August 2, 2008

Shadyside Surgeon Promoted Lung Disease Awareness

By Michael Hasch, The Pittsburgh Tribune-Review

Aug. 2--Dr. Brack G. Hattler, a well-known lung transplant surgeon at the University of Pittsburgh Medical Center, died while on vacation in New Jersey.

Dr. Hattler, an active septuagenarian who took part in a cross-country bicycle ride last summer to raise awareness about lung disease, was stricken while vacationing with his family on the Jersey Shore. He was taken to the Community Medical Center in Toms River, where he died Thursday.

He was the Katherine DuRoss Ford Chair of Cardiothoracic Transplantation and Professor of Surgery, Division of Cardiac Surgery, at UPMC.

Dr. Hattler of Shadyside was director of the medical devices and artificial organs research program at the McGowan Institute for Regenerative Medicine.

Prior to his arrival at UPMC, Dr. Hattler developed and patented an intravenous membrane oxygenator, a lifesaving lung catheter he saw as a new form of therapy in the treatment of reversible lung injury.

"(His death) is a terrible loss. It's really a terrible loss," said Alan Russell, executive director of the McGowan Institute.

"He was an incredible man. He was the consummate gentleman, a scholar, always kindhearted and smiling. He had an unusually rich spirit of giving. He was so kind to so many people," Russell said.

Last summer, Dr. Hattler embarked on a 3,300-mile bicycle journey from Seattle to the nation's capital to help raise funds for the American Lung Association of Washington's "Bike Ride Across America."

"I don't know of many people at the ripe old age of 71 who just try to ride across the country for their patients," Russell said.
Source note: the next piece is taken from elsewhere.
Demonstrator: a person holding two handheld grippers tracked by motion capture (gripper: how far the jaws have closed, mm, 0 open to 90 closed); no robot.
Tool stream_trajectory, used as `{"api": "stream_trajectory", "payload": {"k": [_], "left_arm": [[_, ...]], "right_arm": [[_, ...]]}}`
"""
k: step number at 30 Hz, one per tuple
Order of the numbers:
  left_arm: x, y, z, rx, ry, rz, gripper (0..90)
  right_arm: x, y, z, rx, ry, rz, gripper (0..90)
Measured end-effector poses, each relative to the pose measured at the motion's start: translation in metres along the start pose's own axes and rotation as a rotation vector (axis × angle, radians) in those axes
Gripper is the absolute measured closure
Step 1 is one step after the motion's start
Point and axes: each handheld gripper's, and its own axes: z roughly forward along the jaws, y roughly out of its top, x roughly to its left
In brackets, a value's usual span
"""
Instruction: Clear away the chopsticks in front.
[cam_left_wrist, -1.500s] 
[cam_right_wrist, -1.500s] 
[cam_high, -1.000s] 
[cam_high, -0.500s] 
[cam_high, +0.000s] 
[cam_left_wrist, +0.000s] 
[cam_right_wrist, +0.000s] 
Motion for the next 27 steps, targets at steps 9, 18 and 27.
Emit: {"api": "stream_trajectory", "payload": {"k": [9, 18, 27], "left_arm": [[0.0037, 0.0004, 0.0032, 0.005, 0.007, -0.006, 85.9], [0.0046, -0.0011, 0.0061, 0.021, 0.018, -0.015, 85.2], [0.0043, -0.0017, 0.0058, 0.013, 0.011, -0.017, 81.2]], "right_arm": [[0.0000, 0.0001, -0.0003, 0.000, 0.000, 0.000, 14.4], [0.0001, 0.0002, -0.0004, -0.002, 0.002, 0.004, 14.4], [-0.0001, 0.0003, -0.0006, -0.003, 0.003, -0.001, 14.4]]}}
Before he began his journey, Dr. Hattler told the Tribune-Review that he was motivated by his desire to find better treatments for lung diseases such as asthma, emphysema and chronic bronchitis.

"My daytime work is doing lung transplants. ... In essence, I'm trying to put myself out of business," Dr. Hattler joked at the time.
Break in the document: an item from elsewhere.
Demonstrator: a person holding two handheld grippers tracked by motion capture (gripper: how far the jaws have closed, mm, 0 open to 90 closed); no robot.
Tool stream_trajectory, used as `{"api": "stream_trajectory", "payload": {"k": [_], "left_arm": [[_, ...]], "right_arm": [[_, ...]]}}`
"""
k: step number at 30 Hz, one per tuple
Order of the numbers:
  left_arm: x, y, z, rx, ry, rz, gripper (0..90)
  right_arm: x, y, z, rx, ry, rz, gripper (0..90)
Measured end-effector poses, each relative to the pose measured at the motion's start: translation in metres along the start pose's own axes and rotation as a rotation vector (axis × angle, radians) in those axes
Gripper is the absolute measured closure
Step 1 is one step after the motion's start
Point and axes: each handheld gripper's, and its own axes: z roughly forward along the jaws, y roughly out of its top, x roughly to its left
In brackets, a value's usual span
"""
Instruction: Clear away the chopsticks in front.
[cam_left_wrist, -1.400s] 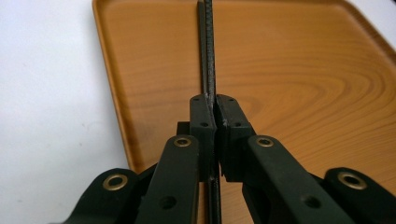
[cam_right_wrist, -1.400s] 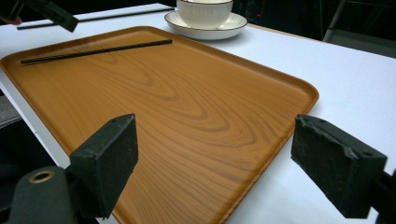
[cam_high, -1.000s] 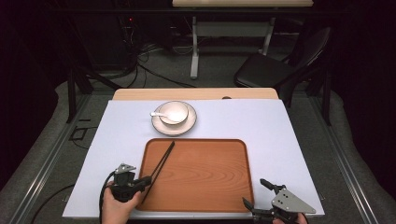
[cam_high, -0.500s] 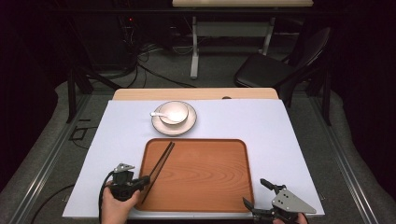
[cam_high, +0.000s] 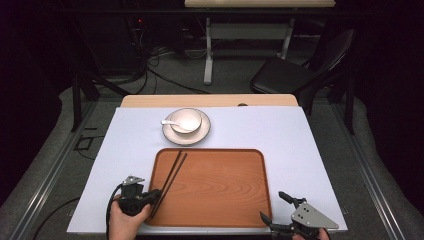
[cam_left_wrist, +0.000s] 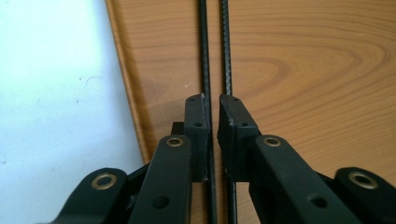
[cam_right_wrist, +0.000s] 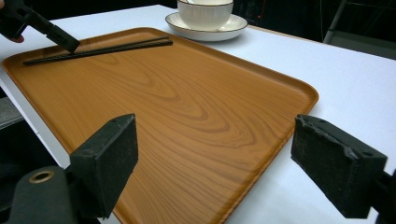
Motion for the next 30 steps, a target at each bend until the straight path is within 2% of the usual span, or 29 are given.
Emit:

Dr. Hattler was injured in South Dakota, and he and his wife, Jean Anne, who rode with him on parts of the journey, left the ride. Jean Anne Hattler is director of short-term study abroad programs at Duquesne University.
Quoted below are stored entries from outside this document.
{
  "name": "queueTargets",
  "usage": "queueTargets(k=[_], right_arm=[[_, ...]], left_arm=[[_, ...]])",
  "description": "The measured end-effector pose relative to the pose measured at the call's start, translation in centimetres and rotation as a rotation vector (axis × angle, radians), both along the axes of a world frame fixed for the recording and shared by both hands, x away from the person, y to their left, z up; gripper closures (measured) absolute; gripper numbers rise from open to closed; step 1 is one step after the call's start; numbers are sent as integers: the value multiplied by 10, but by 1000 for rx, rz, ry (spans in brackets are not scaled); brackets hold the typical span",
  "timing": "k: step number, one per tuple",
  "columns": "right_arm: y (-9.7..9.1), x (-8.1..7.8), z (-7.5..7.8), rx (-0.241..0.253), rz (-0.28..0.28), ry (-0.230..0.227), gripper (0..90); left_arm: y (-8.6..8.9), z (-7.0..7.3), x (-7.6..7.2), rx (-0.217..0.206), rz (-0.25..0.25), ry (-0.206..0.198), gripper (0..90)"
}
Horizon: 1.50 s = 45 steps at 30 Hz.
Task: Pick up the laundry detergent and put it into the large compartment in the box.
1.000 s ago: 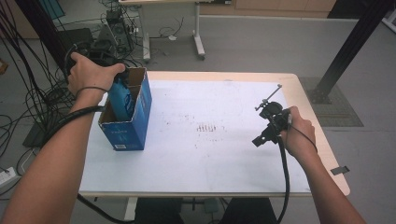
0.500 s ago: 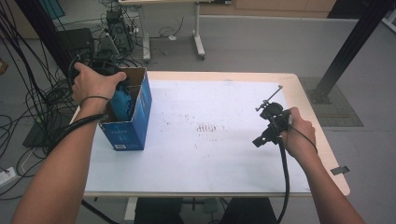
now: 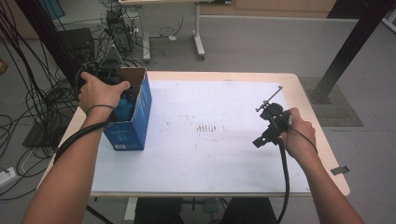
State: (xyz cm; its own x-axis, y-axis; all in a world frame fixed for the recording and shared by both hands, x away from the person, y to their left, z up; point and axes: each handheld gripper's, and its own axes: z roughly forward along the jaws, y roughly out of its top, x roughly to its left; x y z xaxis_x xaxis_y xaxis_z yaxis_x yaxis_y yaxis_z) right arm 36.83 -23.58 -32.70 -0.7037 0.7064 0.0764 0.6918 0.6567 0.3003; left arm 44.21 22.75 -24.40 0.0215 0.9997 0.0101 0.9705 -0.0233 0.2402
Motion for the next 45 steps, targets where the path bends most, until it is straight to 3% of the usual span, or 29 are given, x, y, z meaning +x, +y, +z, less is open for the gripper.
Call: queueTargets(k=[23,45], right_arm=[[-1,0,0,-3,-1,1,51],[1,-1,0,-4,-2,2,51]], left_arm=[[-1,-21,-3,5,5,14,379],[2,-22,-4,-6,11,8,378]])
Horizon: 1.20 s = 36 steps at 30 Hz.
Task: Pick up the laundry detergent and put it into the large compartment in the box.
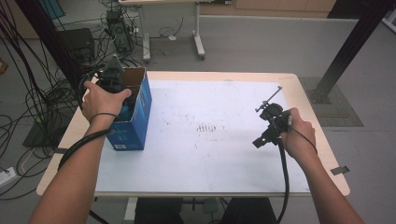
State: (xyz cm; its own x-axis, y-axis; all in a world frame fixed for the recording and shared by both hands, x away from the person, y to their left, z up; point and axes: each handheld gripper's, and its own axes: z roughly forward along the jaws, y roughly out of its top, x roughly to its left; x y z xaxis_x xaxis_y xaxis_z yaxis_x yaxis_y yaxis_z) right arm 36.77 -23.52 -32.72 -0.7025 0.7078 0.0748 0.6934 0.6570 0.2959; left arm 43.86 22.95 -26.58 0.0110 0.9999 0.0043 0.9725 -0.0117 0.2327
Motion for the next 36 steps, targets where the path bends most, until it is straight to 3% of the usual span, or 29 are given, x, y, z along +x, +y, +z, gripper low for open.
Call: queueTargets(k=[36], right_arm=[[-1,0,0,2,0,-4,51]], left_arm=[[1,0,-1,-7,4,0,378]])
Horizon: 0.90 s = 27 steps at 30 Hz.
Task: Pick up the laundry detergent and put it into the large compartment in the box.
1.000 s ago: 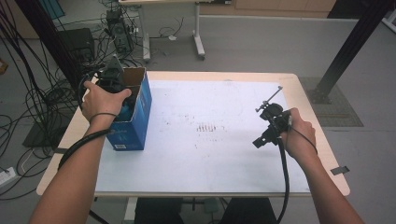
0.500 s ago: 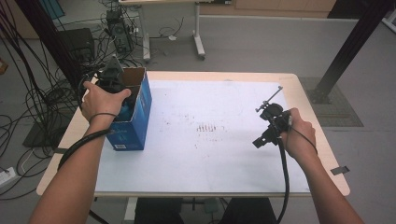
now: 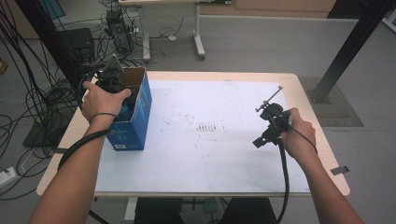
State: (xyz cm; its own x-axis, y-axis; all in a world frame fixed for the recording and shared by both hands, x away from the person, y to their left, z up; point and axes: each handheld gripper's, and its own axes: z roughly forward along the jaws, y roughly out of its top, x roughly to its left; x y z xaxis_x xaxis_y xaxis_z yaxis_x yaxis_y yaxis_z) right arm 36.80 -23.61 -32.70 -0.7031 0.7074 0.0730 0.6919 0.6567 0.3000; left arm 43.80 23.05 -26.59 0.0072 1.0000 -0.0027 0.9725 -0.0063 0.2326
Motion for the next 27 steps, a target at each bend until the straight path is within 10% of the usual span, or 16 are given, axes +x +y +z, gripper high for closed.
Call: queueTargets(k=[27], right_arm=[[1,0,1,-3,2,2,51]], left_arm=[[0,0,0,2,-2,-4,378]])
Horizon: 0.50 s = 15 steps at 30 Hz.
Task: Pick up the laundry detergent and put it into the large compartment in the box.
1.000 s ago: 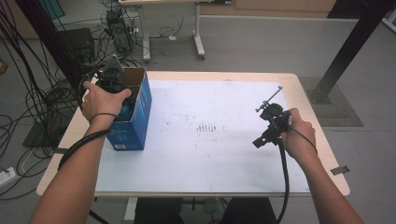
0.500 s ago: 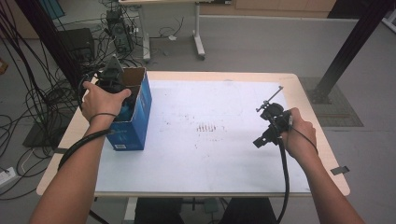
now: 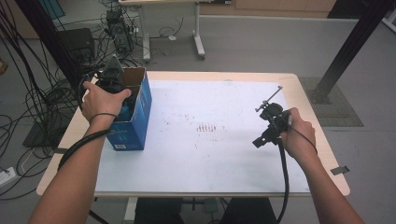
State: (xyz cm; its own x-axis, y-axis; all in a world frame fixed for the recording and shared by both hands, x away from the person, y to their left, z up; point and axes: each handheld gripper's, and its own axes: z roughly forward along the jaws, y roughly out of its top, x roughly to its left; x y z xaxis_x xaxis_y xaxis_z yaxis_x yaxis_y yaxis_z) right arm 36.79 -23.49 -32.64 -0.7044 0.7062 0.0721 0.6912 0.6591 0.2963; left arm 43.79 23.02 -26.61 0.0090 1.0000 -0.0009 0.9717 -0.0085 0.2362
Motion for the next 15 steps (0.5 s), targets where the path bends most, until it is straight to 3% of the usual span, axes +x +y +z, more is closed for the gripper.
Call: queueTargets(k=[15], right_arm=[[1,0,0,0,0,-2,51]], left_arm=[[0,0,0,-1,3,-1,378]])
Dr. Hattler and his research partner, Dr. William Federspiel, developed the Hattler Catheter, which they hope will enable patients to talk, eat and breathe on their own for up to 10 days after surgery, allowing the patient's lungs to heal and avoid complications associated with mechanical ventilators.

"I think it's worth saying he really took this whole field of artificial lungs from a dream he had, a gem of an idea, and took it all the way," Russell said.

Dr. Hattler earned his undergraduate and doctorate degrees at Duke University and received his medical degree from Cornell University Medical School.

He was chief of Army organ transplant service at Walter Reed Army Medical Center in Washington, tenured as an associate professor of surgery at the University of Arizona and established his own private practice for cardiothoracic and vascular surgery at Porter Memorial Hospital in Denver before moving to the University of Pittsburgh in 1989.

Funeral arrangements, which are incomplete, are being handled by John A. Freyvogel Sons Inc., 4900 Centre Ave., Oakland.